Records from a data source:
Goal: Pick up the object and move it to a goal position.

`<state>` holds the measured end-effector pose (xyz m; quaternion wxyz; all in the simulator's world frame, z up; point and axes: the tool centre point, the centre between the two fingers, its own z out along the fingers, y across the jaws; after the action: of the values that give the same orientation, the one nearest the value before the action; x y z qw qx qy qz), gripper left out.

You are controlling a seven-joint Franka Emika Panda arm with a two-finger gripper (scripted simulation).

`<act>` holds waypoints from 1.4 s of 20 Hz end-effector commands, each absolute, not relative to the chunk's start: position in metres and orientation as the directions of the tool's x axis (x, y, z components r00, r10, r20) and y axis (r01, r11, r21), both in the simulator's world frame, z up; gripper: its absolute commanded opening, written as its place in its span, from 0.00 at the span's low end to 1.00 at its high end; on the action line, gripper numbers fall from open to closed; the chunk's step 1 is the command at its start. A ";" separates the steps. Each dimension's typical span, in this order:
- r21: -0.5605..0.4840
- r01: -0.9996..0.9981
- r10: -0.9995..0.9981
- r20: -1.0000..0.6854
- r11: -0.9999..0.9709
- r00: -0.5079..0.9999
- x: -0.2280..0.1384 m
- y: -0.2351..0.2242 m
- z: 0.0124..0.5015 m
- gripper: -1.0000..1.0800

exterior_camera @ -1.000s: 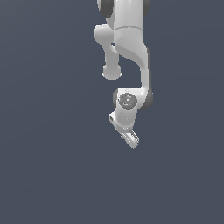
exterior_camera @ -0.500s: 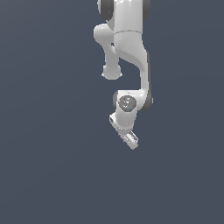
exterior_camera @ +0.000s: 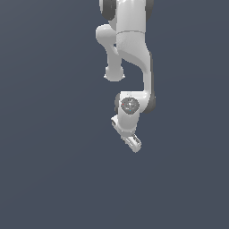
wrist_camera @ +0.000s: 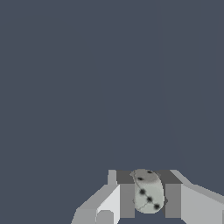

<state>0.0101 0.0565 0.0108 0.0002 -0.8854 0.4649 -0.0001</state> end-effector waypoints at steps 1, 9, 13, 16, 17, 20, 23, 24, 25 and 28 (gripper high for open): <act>-0.001 -0.824 -0.824 0.000 -0.567 0.567 0.009 0.053 0.014 0.00; -0.001 -0.824 -0.824 0.000 -0.567 0.567 -0.006 0.020 0.039 0.00; -0.001 -0.824 -0.824 -0.001 -0.567 0.567 -0.019 -0.010 0.061 0.00; -0.001 -0.824 -0.824 -0.001 -0.567 0.567 -0.032 -0.038 0.082 0.00; -0.002 -0.824 -0.824 -0.002 -0.567 0.567 -0.036 -0.048 0.090 0.00; -0.002 -0.824 -0.824 -0.003 -0.567 0.567 -0.049 -0.077 0.112 0.00; -0.002 -0.824 -0.824 -0.003 -0.567 0.567 -0.061 -0.106 0.135 0.00; -0.002 -0.824 -0.824 -0.003 -0.567 0.567 -0.065 -0.116 0.142 0.00; -0.002 -0.824 -0.824 -0.003 -0.567 0.567 -0.069 -0.125 0.149 0.00; -0.002 -0.824 -0.824 -0.003 -0.567 0.567 -0.081 -0.154 0.172 0.00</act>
<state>-0.0743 -0.1397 0.1604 0.0017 -0.8850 0.4657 0.0006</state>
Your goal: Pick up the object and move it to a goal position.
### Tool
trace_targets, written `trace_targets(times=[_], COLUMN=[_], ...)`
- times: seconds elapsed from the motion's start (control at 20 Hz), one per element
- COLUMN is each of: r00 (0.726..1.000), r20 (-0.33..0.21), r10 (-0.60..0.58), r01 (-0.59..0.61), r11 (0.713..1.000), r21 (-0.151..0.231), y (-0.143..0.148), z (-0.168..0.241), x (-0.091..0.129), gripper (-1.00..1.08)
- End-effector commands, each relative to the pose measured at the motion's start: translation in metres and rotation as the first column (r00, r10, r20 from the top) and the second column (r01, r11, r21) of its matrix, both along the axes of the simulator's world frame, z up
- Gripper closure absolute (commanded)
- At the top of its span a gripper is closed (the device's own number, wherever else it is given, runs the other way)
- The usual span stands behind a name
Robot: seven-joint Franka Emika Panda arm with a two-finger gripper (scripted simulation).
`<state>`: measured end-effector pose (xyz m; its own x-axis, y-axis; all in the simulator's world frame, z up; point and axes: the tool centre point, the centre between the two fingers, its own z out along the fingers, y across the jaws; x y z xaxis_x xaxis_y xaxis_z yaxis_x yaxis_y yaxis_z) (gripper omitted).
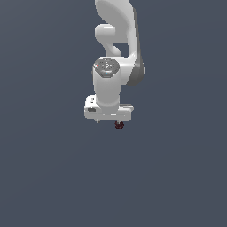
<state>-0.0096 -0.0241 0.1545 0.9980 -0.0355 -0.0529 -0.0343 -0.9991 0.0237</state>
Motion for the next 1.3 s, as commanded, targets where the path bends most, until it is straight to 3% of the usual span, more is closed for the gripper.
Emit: trace_targets(times=[0.0,0.5,0.9,1.25], r00=[1.0,1.0,1.0,0.995], r20=[0.0,0.008,0.011,0.023], r10=[0.0,-0.016,0.012,0.097], r01=[0.0,0.016,-0.012,-0.097], r11=[1.0,1.0,1.0,0.995], r21=[0.0,-0.018,-0.013,-0.002], y=[0.0,-0.035,-0.025,0.003], z=[0.0,0.005,-0.004,-0.029], x=[0.0,0.003,-0.002,-0.018], gripper=[-0.92,-0.92,-0.92,-0.92])
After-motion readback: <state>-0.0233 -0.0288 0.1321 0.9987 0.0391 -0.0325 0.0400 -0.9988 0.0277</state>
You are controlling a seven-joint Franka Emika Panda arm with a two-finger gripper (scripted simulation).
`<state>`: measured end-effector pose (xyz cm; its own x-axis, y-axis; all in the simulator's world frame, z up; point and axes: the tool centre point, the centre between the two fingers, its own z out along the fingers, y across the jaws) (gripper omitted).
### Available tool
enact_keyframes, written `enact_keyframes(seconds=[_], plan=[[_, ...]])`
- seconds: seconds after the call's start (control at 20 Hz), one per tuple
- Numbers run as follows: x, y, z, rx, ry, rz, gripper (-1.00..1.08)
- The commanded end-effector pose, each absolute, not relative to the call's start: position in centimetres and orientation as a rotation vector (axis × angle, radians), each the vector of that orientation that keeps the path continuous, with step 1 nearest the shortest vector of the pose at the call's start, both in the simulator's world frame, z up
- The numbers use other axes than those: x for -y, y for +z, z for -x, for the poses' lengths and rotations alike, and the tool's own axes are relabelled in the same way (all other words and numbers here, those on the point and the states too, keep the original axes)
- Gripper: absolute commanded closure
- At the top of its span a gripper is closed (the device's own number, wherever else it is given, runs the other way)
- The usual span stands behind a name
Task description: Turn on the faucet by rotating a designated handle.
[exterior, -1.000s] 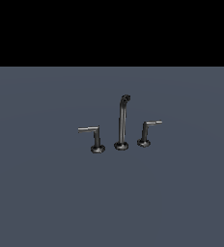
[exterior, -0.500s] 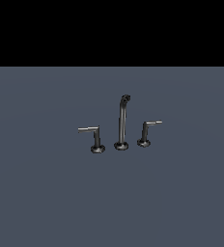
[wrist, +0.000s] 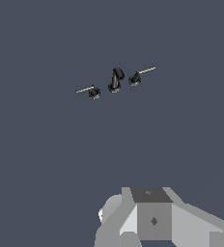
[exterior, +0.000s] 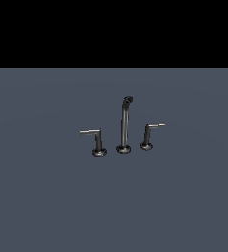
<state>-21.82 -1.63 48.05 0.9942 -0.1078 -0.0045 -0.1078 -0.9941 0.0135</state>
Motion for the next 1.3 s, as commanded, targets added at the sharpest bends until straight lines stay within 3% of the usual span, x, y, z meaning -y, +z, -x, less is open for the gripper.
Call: enact_keyframes(seconds=[0.0, 0.6, 1.25], plan=[[1.9, 47.5, 20.6, 0.225, -0.008, -3.120, 1.08], [4.2, 42.4, 11.7, 0.643, -0.005, -3.063, 1.08], [7.8, 33.1, 2.8, 1.132, -0.002, -2.922, 1.08]])
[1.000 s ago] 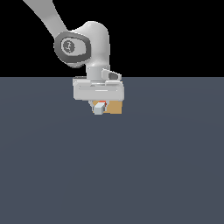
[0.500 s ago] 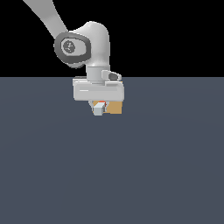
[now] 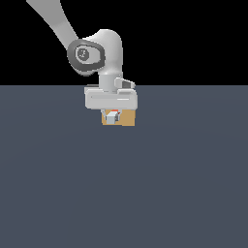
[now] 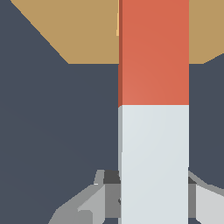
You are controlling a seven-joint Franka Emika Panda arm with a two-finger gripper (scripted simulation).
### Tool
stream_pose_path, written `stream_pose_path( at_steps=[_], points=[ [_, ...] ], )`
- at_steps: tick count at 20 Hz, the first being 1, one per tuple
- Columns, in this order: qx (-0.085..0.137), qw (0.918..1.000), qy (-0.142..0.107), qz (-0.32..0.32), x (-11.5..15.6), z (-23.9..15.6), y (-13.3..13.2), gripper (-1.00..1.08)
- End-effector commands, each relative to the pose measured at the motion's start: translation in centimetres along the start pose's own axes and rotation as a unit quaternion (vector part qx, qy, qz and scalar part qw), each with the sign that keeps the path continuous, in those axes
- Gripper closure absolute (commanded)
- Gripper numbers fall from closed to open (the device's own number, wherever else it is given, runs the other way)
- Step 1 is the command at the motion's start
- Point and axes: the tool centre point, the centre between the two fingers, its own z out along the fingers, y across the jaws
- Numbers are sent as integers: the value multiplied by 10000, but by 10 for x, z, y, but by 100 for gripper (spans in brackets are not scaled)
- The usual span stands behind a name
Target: Insert the peg into the horizontal hole in a box.
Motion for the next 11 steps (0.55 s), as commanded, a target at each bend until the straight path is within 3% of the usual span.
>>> stream_pose_path(
  at_steps=[1, 6, 11],
  points=[
    [-11, 10000, 7, -9, 20, -1, 0, 108],
    [-18, 10000, 11, -12, 47, -2, 1, 108],
    [-20, 10000, 12, -13, 54, -2, 2, 108]
  ],
)
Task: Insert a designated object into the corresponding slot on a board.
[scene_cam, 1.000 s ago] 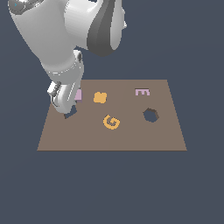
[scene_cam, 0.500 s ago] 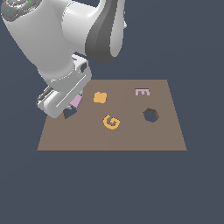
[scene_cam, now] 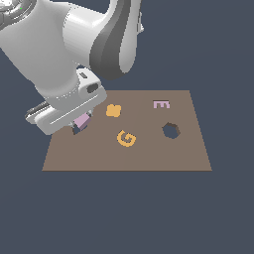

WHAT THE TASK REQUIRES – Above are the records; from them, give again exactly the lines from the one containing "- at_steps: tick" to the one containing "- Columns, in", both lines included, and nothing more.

REPLY –
- at_steps: tick count at 20 Hz, the first being 1, one per tuple
- Columns, in this order: qx (-0.085..0.137), qw (0.918..1.000), qy (-0.142..0.107), qz (-0.32..0.32), x (-11.5..15.6), z (-23.9..15.6), y (-13.3..13.2), gripper (-1.00..1.08)

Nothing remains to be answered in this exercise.